Background and purpose: Endothelins (ETs) and their G protein-coupled receptors exert key physiological functions during normal and aberrant placental development. Trophoblast cells mediate the contact between the embryo and the mother, by establishing a transient organ, the placenta. Choriocarcinoma cells display many of the biochemical and morphological characteristics of in utero invasive trophoblast cells and may therefore be used as a suitable model to study epithelial tumour progression of foetal-derived cells. Experimental approach: The present study aimed at investigating ET receptor-mediated activation of the mitogen-activated protein kinase ( MAPK) pathway in human choriocarcinoma.

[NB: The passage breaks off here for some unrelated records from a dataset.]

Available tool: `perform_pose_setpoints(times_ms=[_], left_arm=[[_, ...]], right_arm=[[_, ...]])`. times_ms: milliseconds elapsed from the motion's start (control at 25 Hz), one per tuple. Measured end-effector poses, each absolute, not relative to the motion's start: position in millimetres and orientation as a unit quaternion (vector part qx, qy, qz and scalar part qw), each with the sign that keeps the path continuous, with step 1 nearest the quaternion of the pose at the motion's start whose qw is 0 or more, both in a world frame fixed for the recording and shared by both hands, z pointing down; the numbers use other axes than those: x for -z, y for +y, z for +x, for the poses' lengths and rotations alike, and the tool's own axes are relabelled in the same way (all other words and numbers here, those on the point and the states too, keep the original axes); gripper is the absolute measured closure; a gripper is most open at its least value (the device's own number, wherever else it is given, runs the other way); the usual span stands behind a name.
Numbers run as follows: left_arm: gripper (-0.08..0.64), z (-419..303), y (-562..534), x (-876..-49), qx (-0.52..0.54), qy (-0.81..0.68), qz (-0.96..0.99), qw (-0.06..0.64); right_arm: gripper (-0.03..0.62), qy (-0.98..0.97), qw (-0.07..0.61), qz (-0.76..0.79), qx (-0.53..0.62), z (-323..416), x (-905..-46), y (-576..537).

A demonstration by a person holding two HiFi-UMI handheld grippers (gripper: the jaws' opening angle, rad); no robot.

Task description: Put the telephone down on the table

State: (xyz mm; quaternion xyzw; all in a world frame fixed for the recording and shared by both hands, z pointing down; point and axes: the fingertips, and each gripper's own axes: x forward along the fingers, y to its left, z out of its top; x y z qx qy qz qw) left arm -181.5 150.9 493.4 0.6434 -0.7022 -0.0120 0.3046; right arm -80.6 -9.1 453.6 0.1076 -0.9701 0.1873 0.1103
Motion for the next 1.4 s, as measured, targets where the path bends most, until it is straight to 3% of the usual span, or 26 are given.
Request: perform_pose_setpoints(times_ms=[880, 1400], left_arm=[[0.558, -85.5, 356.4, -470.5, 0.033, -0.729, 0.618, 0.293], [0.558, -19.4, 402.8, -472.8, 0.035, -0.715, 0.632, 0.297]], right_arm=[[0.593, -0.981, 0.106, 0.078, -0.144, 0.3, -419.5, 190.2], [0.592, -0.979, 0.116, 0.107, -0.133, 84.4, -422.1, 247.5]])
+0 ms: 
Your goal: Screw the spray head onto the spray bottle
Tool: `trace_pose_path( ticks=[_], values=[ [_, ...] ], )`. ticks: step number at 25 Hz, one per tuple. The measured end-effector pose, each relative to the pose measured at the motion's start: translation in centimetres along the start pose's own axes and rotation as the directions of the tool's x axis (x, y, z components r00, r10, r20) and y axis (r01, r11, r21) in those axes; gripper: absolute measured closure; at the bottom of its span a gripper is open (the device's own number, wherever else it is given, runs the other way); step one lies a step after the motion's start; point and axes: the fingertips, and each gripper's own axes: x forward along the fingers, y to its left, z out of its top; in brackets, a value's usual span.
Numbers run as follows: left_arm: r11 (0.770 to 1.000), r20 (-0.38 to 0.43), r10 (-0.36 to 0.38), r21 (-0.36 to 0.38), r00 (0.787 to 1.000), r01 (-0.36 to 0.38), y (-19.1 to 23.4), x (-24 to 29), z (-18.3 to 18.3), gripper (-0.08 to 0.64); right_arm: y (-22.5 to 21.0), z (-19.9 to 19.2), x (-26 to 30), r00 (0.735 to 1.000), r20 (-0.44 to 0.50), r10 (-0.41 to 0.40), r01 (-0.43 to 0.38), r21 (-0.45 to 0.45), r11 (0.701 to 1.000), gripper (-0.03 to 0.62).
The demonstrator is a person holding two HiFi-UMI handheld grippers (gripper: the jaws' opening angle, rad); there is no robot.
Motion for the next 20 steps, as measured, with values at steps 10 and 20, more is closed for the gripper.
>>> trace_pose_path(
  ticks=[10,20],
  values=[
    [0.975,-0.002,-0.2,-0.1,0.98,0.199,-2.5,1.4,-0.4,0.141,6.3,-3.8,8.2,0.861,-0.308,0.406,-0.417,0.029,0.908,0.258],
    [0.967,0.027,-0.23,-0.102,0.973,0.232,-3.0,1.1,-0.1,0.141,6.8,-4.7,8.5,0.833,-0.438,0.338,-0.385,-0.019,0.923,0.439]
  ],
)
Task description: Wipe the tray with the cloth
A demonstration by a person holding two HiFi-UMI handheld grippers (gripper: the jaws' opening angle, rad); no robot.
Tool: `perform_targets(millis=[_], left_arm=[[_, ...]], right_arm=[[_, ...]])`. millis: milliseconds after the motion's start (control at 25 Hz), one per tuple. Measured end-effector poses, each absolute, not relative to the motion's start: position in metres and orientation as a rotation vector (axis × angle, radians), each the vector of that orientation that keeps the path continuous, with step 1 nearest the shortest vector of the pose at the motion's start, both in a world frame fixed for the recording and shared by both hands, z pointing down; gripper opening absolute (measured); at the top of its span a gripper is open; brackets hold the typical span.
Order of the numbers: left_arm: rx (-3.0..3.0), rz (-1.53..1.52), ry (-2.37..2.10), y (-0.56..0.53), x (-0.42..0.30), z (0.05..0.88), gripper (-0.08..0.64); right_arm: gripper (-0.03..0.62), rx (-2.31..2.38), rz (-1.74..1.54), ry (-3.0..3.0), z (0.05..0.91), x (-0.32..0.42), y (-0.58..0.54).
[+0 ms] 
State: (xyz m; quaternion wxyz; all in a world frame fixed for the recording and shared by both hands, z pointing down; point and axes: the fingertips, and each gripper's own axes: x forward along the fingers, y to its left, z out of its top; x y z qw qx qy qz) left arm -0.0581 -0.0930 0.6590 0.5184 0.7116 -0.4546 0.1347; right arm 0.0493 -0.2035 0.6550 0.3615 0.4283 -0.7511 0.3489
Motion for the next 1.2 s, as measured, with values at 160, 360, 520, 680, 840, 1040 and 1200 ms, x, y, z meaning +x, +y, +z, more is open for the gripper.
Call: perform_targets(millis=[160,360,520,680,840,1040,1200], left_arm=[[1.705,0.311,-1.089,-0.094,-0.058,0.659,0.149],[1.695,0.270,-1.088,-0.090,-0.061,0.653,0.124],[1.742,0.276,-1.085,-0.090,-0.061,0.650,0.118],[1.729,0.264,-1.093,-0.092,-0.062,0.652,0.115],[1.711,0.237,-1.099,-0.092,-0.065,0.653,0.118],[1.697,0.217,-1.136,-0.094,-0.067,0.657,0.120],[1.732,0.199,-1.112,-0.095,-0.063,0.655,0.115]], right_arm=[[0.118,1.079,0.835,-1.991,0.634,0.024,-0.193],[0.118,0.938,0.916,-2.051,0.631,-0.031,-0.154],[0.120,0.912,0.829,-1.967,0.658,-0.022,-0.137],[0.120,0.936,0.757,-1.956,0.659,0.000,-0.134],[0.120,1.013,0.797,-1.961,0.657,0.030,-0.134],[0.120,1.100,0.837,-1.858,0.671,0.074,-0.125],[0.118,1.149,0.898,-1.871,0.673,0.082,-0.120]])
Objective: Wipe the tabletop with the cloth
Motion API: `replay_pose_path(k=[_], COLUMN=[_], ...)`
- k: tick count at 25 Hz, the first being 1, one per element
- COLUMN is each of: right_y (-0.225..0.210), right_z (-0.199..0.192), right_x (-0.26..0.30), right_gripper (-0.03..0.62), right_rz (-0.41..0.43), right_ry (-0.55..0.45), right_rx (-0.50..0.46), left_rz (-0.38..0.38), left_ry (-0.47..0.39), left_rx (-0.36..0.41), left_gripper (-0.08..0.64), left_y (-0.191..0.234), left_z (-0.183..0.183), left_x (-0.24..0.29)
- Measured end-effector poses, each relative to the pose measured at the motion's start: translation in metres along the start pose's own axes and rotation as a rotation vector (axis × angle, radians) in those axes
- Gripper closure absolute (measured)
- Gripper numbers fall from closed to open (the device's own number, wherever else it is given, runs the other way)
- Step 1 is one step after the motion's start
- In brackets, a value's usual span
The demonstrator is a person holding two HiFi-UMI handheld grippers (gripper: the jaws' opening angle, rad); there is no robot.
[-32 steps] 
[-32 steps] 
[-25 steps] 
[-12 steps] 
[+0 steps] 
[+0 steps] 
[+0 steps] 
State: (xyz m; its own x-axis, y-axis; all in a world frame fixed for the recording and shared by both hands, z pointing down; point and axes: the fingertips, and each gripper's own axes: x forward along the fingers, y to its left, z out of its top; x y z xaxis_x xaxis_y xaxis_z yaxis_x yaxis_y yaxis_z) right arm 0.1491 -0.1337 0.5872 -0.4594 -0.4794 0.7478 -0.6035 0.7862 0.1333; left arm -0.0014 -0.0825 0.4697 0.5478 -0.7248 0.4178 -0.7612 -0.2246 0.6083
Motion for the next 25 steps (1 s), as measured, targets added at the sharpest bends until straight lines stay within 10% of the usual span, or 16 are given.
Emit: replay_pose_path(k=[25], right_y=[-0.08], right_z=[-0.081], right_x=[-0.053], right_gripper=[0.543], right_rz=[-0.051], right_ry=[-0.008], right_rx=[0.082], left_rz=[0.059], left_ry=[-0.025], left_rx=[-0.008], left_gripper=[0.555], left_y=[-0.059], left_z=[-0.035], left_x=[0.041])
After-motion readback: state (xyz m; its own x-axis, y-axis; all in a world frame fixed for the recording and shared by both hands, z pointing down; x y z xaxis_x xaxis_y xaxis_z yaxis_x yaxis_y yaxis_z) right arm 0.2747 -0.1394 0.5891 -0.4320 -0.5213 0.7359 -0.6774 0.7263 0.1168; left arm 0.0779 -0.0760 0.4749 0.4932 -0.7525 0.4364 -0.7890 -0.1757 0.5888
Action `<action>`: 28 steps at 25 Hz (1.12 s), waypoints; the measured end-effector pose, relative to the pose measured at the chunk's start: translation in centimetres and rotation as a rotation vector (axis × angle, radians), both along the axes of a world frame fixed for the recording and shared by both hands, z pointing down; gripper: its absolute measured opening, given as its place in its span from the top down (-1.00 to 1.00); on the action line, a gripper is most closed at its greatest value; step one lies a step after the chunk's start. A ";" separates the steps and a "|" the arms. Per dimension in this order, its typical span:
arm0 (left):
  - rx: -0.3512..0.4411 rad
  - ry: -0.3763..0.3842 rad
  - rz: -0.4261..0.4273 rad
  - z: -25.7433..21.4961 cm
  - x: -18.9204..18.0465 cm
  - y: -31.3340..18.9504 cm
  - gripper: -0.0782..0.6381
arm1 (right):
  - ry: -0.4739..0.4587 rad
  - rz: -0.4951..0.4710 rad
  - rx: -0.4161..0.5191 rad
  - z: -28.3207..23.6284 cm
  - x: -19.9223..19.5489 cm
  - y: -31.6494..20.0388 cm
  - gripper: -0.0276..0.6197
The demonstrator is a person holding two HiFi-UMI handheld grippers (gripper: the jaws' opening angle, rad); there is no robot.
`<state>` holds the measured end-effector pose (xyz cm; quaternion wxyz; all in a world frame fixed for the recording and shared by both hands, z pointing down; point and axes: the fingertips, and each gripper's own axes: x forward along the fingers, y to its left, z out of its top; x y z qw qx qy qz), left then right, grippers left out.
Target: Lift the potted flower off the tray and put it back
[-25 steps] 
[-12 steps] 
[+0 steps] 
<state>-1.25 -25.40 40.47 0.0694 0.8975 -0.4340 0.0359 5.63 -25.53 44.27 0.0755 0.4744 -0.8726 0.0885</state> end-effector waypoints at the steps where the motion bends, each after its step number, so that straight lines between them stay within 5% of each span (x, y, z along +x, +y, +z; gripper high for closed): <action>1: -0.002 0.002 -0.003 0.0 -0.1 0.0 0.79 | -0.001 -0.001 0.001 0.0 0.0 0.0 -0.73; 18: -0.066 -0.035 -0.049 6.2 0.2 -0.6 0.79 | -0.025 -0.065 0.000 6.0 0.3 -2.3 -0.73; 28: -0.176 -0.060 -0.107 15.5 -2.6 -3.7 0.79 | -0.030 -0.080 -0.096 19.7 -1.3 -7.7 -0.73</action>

Key results: Both JAR and Jeg-3 choriocarcinoma cell lines expressed ET receptor subtype B (ETB) but not ETA receptor transcripts. ETB receptor engagement by ET-1 and ET-3 resulted in a similar time-and concentration-dependent phosphorylation of p42/44 MAPK, also known as extracellular regulated kinase 1/2. Using specific pharmacological antagonists/inhibitors, we showed that ET-1/-3-mediated signal transduction by the ETB receptor is transmitted via G(i)- and G(q)-dependent pathways through activation of the Src (G(i)) and protein kinase C (G(q)) axis that converge at Ras/Raf, leading to downstream activation of p42/44. On a functional level, ETB engagement and subsequent phosphorylation of p42/44 resulted in enhanced transcription of the immediate early response genes c-fos and c-jun, a process commonly assumed to be mediated by the ETA receptor, and increased cell growth and relative cell area. Conclusions and implications: As human choriocarcinoma cells secrete ETs, pharmacological antagonism of ETs and/or ETB receptor-mediated signal transduction could represent a likely target therapy for choriocarcinoma.